> [Instructions for the task]
Write the data out again, character for character, with no images.

> [Data segment]
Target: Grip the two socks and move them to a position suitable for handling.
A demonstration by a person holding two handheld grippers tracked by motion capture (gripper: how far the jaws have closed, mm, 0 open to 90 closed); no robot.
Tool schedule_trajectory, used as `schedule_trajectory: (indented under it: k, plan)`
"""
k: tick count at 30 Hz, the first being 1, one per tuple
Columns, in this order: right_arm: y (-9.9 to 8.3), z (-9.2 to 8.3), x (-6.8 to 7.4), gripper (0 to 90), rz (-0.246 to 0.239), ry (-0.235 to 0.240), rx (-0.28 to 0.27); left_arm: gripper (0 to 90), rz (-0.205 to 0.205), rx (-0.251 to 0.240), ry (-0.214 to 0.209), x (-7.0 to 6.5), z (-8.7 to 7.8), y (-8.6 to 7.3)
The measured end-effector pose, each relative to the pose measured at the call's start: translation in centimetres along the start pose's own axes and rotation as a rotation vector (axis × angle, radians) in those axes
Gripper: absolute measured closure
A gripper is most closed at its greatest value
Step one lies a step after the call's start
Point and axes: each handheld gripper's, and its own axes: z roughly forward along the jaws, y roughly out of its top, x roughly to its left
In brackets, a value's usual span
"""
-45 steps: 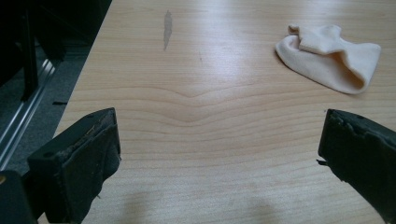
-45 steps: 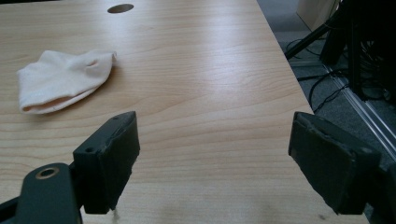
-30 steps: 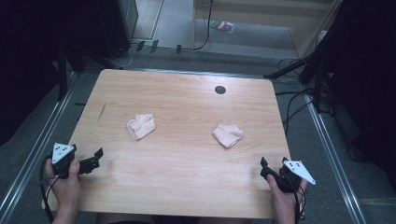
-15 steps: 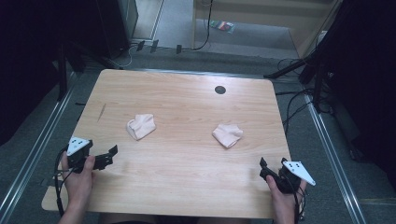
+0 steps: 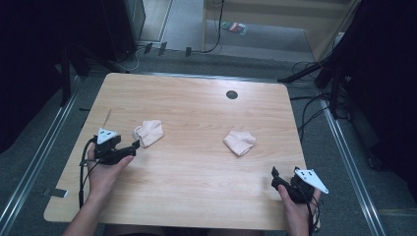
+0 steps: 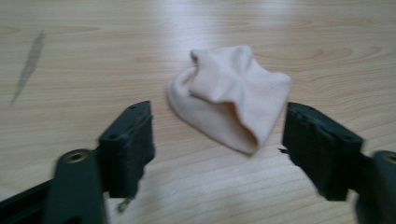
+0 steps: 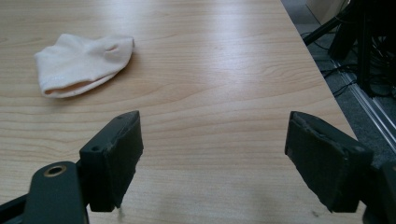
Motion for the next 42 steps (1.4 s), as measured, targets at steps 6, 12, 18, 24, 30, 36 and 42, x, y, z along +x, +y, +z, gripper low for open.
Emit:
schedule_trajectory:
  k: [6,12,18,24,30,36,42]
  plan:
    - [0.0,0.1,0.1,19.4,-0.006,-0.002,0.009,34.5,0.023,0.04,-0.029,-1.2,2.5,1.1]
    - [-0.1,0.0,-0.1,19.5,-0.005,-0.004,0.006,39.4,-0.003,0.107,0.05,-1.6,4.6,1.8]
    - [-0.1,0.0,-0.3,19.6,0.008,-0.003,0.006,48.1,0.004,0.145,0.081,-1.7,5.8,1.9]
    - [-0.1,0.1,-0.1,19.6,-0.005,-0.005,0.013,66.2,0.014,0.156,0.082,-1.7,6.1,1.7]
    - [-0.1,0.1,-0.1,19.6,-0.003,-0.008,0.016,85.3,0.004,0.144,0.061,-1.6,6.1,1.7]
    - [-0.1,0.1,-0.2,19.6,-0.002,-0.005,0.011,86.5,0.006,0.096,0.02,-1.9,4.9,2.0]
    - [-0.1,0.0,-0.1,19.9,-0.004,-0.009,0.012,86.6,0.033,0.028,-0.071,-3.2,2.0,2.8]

> [Answer to this task]
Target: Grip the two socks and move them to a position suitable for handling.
A demonstration by a person holding two handheld grippers tracked by motion capture (gripper: how far the jaws have closed, mm, 0 open to 90 closed); no robot.
Tool schedule_trajectory, used as `schedule_trajectory: (indented under it: k, plan)`
"""
k: tick count at 30 Hz, the first being 1, one per tuple
Columns, in this order: right_arm: y (-9.9 to 8.3), z (-9.2 to 8.3), x (-6.8 to 7.4), gripper (0 to 90), rz (-0.246 to 0.239), ry (-0.235 to 0.240), rx (-0.28 to 0.27); left_arm: gripper (0 to 90), rz (-0.205 to 0.205), rx (-0.251 to 0.240), ry (-0.214 to 0.209), x (-7.0 to 6.5), z (-8.7 to 7.8), y (-8.6 to 7.3)
The measured end-effector pose, each relative to the pose measured at the call's start: translation in centimetres along the start pose's own axes and rotation as a rotation vector (axis × angle, radians) in those axes
Gripper: absolute measured closure
A gripper is most closed at its greatest value
Step one lies a step after the call's start
Point and axes: each handheld gripper's, and its own axes: z roughly forward along the jaws, y roughly out of its top, x roughly to its left
In brackets, a value's usual span
"""
-45 steps: 
-45 steps: 
-30 steps: 
-15 steps: 
+0 steps: 
+0 steps: 
+0 steps: 
Motion for the next 42 steps (1.4 s), as measured, targets at steps 6, 12, 18, 24, 30, 36 and 42, x, y, z along +x, +y, +z, gripper low for open.
Emit:
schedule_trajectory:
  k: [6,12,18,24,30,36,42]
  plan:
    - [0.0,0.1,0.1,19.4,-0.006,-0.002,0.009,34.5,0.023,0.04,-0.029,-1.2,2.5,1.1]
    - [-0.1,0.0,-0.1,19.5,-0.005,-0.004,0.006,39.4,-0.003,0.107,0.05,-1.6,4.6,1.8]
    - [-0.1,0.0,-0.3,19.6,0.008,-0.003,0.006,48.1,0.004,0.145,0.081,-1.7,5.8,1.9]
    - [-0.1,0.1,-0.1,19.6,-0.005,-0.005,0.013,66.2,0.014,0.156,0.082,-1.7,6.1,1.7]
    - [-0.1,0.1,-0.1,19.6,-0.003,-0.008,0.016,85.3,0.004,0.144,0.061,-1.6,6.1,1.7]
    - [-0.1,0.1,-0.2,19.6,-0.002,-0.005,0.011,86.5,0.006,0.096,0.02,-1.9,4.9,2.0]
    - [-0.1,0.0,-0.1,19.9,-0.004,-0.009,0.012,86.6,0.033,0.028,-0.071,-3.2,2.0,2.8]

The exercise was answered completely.